Encouraging Financial Viability of Green Industry: Suggestions for Wide-scale Sustainability in European Industry
The European Commission's Clean Industrial Deal (CID), unveiled in February 2025, is a significant stride in the EU's industrial strategy and climate policy. To ensure the CID's success in mobilizing private capital for the decarbonization of European industry, several key recommendations have been proposed for banks and policymakers.
Firstly, banks and policymakers are encouraged to align their strategies with the EU's Clean Industrial Deal goals, focusing on climate neutrality by 2050, competitiveness, and circular economy leadership. This can be achieved by integrating banking strategies with EU policies such as the Competitiveness Compass and the Green Deal Industrial Plan.
Secondly, tax incentives and financial instruments play a crucial role in encouraging investments in clean technologies. Accelerated depreciation and targeted tax credits, as recommended by the European Commission, can incentivize such investments. Additionally, the development and promotion of financial instruments like green bonds and loans can support industrial decarbonization.
Risk management and regulatory support are also vital. Sophisticated risk assessment tools can help evaluate the financial risks associated with green investments, potentially leading to more favourable loan conditions. Regulatory frameworks that support the rapid deployment of green technologies by reducing bureaucratic hurdles and ensuring consistent policy support across member states are also advocated.
Collaboration and knowledge sharing are key to the CID's success. Strong partnerships between banks, industries, and policymakers can help share best practices and leverage synergies in green technology development and deployment. Research collaborations can advance green innovation and reduce the cost of clean technologies, making them more accessible to industries.
Affordable and secure energy are essential for industries transitioning to cleaner energy sources. Policies ensuring access to affordable clean energy and prioritizing energy security by diversifying energy sources and integrating decarbonized energy into the grid efficiently can support industries in their transition.
Over the next two years, the EC will further develop a set of industrial policy initiatives to support the CID's implementation. The Decarbonisation Accelerator Act, anticipated to be released in Q4 2025, is expected to streamline permitting for industrial access to energy and industrial decarbonization.
The European Banking Federation, UNEP Finance Initiative, and the Net-Zero Banking Alliance recently convened EU policymakers, banks, and industry representatives to discuss the CID. Leveraging private capital is considered key to the CID's success, and banks can provide more targeted advisory services to help SMEs design credible transition plans.
By creating an EU-wide clean industrial policy, the CID can provide certainty for project developers, companies, banks, and financial institutions, thereby accelerating clean industry development. The CID aims to mobilize the public and banking sectors to make decarbonization a growth driver for European industry.
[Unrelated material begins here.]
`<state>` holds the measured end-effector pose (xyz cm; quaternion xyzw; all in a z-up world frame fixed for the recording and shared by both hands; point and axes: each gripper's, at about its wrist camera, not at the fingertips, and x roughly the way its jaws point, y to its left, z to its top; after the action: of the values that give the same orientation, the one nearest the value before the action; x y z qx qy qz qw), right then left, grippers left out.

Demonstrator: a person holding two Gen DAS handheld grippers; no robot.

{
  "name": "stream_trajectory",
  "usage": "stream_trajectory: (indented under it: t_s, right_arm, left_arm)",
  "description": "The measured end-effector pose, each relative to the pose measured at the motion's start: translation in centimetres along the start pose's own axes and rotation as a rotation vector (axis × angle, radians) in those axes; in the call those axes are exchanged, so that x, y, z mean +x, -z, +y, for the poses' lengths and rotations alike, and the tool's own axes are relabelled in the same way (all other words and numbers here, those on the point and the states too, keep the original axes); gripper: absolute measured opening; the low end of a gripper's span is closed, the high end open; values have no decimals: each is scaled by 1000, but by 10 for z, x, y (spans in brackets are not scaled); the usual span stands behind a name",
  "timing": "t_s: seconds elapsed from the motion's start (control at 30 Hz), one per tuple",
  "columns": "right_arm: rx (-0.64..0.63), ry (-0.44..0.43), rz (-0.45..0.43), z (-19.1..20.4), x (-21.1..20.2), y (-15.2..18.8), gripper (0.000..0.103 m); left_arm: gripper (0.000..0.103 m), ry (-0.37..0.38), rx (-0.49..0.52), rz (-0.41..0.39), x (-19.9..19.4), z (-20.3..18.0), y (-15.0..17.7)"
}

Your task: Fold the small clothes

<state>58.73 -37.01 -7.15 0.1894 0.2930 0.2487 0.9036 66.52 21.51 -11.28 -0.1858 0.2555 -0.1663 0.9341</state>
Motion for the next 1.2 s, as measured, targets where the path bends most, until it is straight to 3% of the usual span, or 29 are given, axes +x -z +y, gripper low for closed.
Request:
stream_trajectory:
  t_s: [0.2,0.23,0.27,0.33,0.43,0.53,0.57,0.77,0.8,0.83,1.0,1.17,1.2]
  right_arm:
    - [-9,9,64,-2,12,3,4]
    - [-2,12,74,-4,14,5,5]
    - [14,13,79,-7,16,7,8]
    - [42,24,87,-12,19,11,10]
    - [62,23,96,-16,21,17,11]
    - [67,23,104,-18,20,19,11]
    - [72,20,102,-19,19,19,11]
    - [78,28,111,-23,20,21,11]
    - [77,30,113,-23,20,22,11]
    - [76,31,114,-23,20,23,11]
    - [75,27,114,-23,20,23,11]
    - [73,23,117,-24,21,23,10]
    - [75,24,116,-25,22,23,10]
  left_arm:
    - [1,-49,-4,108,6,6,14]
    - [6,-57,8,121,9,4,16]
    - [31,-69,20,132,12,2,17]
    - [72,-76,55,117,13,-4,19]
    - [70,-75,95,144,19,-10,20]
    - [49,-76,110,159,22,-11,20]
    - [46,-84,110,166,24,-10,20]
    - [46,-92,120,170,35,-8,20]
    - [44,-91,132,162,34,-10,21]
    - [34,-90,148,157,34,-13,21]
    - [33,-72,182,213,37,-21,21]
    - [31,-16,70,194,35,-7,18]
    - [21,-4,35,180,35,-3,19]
The estimated total annual investment need to reach 2030 targets under the CID is €1.24 trillion (1.45 trillion USD). To achieve this, various strategies such as long-term corporate power purchasing agreements, carbon contracts for difference, aggregated project financing platforms, simplified voluntary reporting, venture debt, and streamlining reporting, permitting, and procurement processes can help increase SMEs' participation and improve debt profitability.
In conclusion, by implementing these strategies, banks and policymakers can significantly enhance the mobilization of private capital to support the decarbonization of European industries under the Clean Industrial Deal. Coordinating energy market reforms and initiatives can help bring down energy costs and unlock investment at scale, making the CID a transformative force for a greener Europe.
- Banks and policymakers are urged to integrate their strategies with the EU's Clean Industrial Deal goals, including climate neutrality by 2050, competitiveness, and circular economy leadership, by aligning with policies such as the Competitiveness Compass and the Green Deal Industrial Plan.
- Financial incentives, like accelerated depreciation and targeted tax credits, proposed by the European Commission, and the development of financial instruments like green bonds and loans can encourage investments in clean technologies, supporting industrial decarbonization.
- Risk assessment tools, regulatory frameworks that support the rapid deployment of green technologies, and partnerships between banks, industries, and policymakers are key to examining financial risks, reducing bureaucratic hurdles, and sharing best practices in green technology development and deployment.
- Policies ensuring access to affordable clean energy, prioritizing energy security, and diversifying energy sources can support industries transitioning to cleaner energy sources, ultimately helping achieve the net zero emission goals set by the Clean Industrial Deal.